Em entrevista ao Informativo Portal Violência Contra a Mulher, Juliana Belloque, defensora pública e doutora em processo penal pela Universidade de São Paulo, explica que a necessidade de representação da vítima, ou seja, de seu consentimento expresso para que a investigação e o processo contra o agressor continuem, era prevista para o crime de lesão corporal leve, no artigo 88 da Lei 9.099/95, que trata do procedimento dos crimes de menor potencial ofensivo.
Como o artigo 41 da Lei Maria da Penha afasta por completo a aplicação da Lei 9.099/95 nos casos de violência doméstica e familiar contra a mulher, observa a defensora, o STJ entendeu não haver mais necessidade de consentimento da vítima para o prosseguimento do processo e a aplicação de pena em relação a esse crime. “Existem outros crimes praticados no contexto da violência doméstica que ainda exigem a representação: ameaça e crimes que ofendem a honra da mulher, por exemplo. A alteração da Lei atinge, portanto, apenas o crime de lesão corporal leve.”

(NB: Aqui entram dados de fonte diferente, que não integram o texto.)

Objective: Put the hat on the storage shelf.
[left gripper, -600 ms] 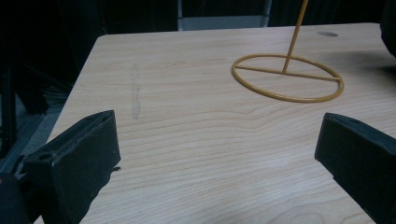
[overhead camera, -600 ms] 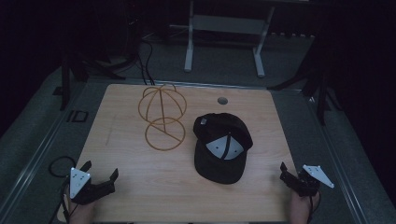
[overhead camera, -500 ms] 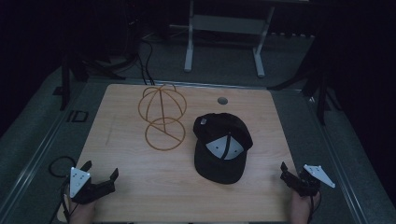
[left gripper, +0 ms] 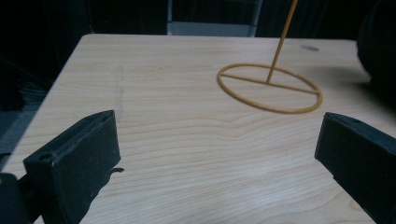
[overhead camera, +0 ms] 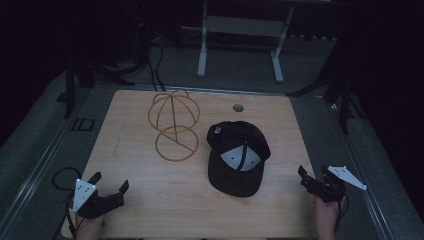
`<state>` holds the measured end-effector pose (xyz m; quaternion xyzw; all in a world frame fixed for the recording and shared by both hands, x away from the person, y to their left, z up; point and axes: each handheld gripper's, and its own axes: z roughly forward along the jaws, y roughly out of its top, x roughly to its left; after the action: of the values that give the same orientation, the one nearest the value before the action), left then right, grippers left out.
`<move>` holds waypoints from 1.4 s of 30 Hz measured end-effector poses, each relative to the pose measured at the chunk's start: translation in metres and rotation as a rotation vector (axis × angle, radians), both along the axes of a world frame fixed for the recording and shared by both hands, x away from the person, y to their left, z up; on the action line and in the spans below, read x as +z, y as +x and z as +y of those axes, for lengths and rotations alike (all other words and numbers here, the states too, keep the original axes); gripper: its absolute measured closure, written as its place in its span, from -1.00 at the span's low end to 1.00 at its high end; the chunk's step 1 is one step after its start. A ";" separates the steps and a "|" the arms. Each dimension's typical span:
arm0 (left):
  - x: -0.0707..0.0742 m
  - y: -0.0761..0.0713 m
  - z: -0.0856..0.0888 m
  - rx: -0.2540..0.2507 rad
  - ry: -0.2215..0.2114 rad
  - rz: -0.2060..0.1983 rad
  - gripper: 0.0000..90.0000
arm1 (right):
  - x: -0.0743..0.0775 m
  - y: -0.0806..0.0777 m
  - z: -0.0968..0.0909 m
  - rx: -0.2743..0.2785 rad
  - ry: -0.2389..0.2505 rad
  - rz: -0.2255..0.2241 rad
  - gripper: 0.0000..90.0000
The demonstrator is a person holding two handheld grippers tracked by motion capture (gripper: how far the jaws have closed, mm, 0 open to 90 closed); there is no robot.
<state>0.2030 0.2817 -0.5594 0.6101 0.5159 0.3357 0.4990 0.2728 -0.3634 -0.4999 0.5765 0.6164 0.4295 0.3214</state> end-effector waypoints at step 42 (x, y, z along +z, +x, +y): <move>0.004 0.000 -0.013 -0.027 0.092 0.100 -0.99 | 0.052 0.100 0.145 0.389 -0.274 0.175 -0.24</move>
<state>0.2033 0.2685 -0.5554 0.6551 0.5160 0.3213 0.4486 0.3730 -0.2188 -0.4479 0.4331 0.7936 0.3441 0.2533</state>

A violência doméstica é matéria de interesse público, não privado”, diz a promotora Eliana Vendramini
Ao fazer análise similar sobre o processo a pedido desteInformativo, a promotora de Justiça Eliana Faleiros Vendramini Carneiro, mestre em Direito Penal pela Pontifícia Universidade Católica de São Paulo e professora na PUC/SP, considera que a mídia não pôde explicar a contento essa decisão, pois ela trata justamente da representação da vítima – do seu ponto de vista, a matéria mais intrincada da lei. “Tanto é que o julgamento foi por maioria de votos (3 contra 2) e seu tema ainda será alvo de muita análise no meio técnico-jurídico”, observa.

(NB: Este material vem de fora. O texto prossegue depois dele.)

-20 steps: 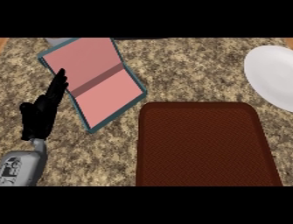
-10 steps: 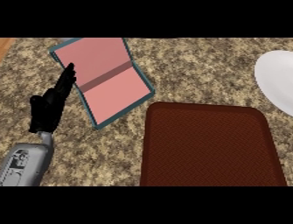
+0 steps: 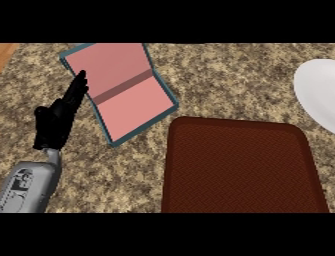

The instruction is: Pick the croissant from the tray and place it in the plate

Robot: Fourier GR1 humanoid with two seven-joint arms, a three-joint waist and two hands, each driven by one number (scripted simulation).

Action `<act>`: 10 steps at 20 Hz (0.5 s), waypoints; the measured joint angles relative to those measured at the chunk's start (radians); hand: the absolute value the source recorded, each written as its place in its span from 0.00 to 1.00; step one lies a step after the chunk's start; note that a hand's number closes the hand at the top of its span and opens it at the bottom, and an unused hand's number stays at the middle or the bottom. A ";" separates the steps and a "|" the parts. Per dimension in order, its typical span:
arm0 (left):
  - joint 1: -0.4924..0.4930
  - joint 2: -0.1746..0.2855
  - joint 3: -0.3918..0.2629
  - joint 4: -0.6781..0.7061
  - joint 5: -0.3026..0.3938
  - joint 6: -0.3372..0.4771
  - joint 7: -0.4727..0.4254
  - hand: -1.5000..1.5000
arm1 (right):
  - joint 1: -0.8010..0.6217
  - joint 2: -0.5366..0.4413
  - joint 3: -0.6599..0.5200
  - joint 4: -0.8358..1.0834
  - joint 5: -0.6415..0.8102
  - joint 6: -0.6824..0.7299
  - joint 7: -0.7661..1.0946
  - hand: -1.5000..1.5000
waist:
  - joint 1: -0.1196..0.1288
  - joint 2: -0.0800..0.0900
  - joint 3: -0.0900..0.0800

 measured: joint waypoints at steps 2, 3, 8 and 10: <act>-0.009 -0.003 0.000 0.001 -0.002 0.000 0.004 0.50 | -0.048 0.021 0.040 0.030 0.051 -0.042 0.028 1.00 | 0.002 0.001 0.000; -0.014 -0.001 0.004 0.006 0.000 -0.003 0.004 0.50 | -0.063 0.035 0.059 0.047 0.076 -0.070 0.038 1.00 | 0.003 0.002 0.000; -0.023 -0.005 0.008 0.019 -0.001 -0.006 -0.006 0.50 | -0.129 0.094 0.115 0.159 0.164 -0.155 0.097 0.00 | 0.011 0.007 0.001; -0.028 -0.012 0.005 0.034 -0.007 -0.004 -0.018 0.50 | -0.158 0.121 0.119 0.206 0.174 -0.156 0.129 0.00 | 0.011 0.009 0.001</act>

A promotora também destaca a análise da desembargadora Jane Silva no acórdão, ao salientar que na Lei Maria da Penha "o legislador quis propor mudanças que pudessem contribuir para fazer cessar, ou ao menos reduzir drasticamente, a triste violência que assola muitos lares brasileiros", não deixando, portanto, a iniciativa da apuração do crime "nas costas" da vítima, já atemorizada pelo agressor, sempre muito próximo, devendo representar para que o Estado tome conhecimento da causa. “A própria lei inicia suas disposições deixando claro que, hoje, a violência doméstica é matéria de interesse público, não privado”, afirmou Eliana.

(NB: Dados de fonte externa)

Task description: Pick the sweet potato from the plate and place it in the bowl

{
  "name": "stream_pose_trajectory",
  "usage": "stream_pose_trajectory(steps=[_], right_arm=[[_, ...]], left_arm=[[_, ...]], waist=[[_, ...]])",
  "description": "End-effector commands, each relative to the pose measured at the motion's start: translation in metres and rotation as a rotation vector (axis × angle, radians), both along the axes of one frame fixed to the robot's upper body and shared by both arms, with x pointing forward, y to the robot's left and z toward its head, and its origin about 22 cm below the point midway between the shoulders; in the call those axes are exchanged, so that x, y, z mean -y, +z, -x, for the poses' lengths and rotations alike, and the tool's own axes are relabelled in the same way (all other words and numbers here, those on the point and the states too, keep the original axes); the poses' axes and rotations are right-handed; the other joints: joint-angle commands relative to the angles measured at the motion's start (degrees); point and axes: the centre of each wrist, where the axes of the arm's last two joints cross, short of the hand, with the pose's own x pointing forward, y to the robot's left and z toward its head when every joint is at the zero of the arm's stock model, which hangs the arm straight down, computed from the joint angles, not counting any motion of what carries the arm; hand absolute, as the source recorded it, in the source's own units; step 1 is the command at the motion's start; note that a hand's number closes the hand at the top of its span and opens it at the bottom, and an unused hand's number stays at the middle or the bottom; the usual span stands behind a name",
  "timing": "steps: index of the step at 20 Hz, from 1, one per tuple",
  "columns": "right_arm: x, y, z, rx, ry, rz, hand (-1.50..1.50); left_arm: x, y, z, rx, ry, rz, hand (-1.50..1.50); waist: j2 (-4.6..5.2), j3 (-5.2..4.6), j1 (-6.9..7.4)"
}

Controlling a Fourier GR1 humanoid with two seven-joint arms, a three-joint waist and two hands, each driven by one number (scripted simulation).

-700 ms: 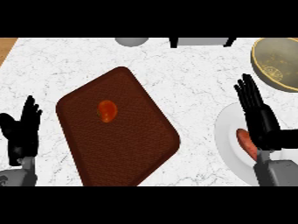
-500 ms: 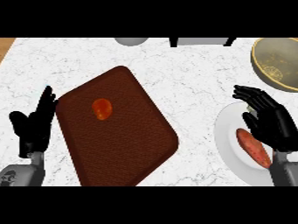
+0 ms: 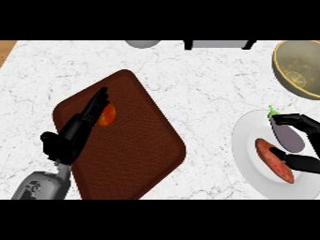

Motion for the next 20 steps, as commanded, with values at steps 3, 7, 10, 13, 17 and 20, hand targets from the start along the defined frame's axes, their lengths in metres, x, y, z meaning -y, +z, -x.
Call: stream_pose_trajectory(steps=[3, 7, 10, 13, 17, 20], right_arm=[[0.027, 0.02, -0.01, 0.026, 0.126, 0.338, -1.5], [0.011, 0.047, -0.033, -0.011, 0.17, 0.576, -1.5], [0.028, 0.091, -0.036, -0.154, 0.229, 0.843, -1.5], [0.011, 0.105, -0.046, -0.344, 0.363, 0.98, -1.5], [-0.006, 0.117, -0.052, -0.511, 0.482, 1.027, -1.5], [-0.03, 0.129, -0.056, -0.558, 0.521, 1.056, -1.5]], left_arm=[[0.008, -0.001, 0.007, 0.025, -0.084, 0.012, 0.0], [-0.002, 0.006, 0.003, 0.026, -0.099, 0.008, 0.0], [0.006, 0.005, 0.002, 0.013, -0.099, -0.011, 0.0], [0.009, 0.005, -0.002, 0.019, -0.085, -0.007, 0.0], [0.014, 0.012, 0.001, 0.026, -0.1, -0.004, 0.0], [0.013, 0.009, 0.001, 0.012, -0.072, 0.007, 0.0]], waist=[[0.15, 0.0, 1.37], [0.1, -0.08, 1.82], [-0.06, -0.25, 1.61], [0.19, -0.37, 2.49], [-0.14, -0.18, 1.44], [-0.16, -0.14, 0.75]])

Na opinião da promotora, perguntam às vítimas, na maioria das vezes mal informadas, se elas pretendem representar, “coisa que já lhes impõe a responsabilidade do processo e o medo do retorno à violência do lar. O índice de retratação da representação é muito alto, e digo retratação, porque ela existe em sua forma tácita (não só expressa) e, quando a vítima vai a uma delegacia, sem dúvida já está se posicionando no sentido de buscar a tutela do Estado”.
De acordo com a promotora Eliana Vendramini, "a lei é muito boa, mas precisa ser aplicada com o cuidado e a celeridade propostas, para que as vítimas possam se manifestar livremente, ainda que seja para não representar e ter, de fato, uma vida digna. (...) Por ora, não sabemos se retratam por medo, por demora de uma solução, porque voltam ao conhecido ciclo da violência – perdoando mais uma vez – ou porque querem”.
Precedente não tem efeito vinculante
Por fim, para a defensora pública Juliana Belloque, a decisão segue à risca o artigo 41 da Lei Maria da Penha e consiste em importante precedente dos Tribunais Superiores, que pode começar a pacificar uma das grandes polêmicas de interpretação da lei.
Para a promotora de Justiça Eliana Vendramini, a cautela que devemos ter é que esta, por ora, é uma decisão que não tem efeito para os demais casos. “Denota importante linha de interpretação, faz precedente, mas não é vinculante. Portanto, precisamos ter mais julgados neste firme posicionamento, para que a lei, como enfatizou o desembargador Paulo Galotti, ‘não se torne letra morta’”.